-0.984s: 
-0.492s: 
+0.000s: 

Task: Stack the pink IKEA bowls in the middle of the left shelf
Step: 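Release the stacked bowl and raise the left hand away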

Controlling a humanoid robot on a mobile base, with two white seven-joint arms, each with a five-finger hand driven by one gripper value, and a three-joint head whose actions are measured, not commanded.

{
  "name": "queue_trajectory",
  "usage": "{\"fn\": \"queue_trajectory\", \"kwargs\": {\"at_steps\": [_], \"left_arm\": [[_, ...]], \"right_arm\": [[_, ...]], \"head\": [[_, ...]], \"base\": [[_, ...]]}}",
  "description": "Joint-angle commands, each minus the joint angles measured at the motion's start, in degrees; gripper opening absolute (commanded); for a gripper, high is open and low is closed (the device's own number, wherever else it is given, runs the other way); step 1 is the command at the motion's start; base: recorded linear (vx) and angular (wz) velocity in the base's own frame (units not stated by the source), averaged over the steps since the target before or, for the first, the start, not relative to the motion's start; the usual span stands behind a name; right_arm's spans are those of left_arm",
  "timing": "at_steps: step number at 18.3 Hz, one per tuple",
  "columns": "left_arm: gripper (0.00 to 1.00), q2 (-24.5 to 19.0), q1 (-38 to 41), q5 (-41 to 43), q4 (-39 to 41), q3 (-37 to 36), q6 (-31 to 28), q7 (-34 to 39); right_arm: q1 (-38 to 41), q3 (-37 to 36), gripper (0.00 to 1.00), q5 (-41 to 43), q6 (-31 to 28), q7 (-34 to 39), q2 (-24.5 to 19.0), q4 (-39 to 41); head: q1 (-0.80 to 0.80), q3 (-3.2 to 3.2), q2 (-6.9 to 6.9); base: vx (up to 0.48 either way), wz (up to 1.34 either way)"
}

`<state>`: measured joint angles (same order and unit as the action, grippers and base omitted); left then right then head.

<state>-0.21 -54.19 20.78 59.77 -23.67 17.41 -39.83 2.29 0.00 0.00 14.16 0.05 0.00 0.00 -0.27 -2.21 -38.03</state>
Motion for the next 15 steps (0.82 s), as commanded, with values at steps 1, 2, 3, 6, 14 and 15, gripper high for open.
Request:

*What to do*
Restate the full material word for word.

*Reply to the task*
-0.984s: 
-0.492s: 
+0.000s: 

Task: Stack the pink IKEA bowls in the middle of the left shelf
Step: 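Release the stacked bowl and raise the left hand away
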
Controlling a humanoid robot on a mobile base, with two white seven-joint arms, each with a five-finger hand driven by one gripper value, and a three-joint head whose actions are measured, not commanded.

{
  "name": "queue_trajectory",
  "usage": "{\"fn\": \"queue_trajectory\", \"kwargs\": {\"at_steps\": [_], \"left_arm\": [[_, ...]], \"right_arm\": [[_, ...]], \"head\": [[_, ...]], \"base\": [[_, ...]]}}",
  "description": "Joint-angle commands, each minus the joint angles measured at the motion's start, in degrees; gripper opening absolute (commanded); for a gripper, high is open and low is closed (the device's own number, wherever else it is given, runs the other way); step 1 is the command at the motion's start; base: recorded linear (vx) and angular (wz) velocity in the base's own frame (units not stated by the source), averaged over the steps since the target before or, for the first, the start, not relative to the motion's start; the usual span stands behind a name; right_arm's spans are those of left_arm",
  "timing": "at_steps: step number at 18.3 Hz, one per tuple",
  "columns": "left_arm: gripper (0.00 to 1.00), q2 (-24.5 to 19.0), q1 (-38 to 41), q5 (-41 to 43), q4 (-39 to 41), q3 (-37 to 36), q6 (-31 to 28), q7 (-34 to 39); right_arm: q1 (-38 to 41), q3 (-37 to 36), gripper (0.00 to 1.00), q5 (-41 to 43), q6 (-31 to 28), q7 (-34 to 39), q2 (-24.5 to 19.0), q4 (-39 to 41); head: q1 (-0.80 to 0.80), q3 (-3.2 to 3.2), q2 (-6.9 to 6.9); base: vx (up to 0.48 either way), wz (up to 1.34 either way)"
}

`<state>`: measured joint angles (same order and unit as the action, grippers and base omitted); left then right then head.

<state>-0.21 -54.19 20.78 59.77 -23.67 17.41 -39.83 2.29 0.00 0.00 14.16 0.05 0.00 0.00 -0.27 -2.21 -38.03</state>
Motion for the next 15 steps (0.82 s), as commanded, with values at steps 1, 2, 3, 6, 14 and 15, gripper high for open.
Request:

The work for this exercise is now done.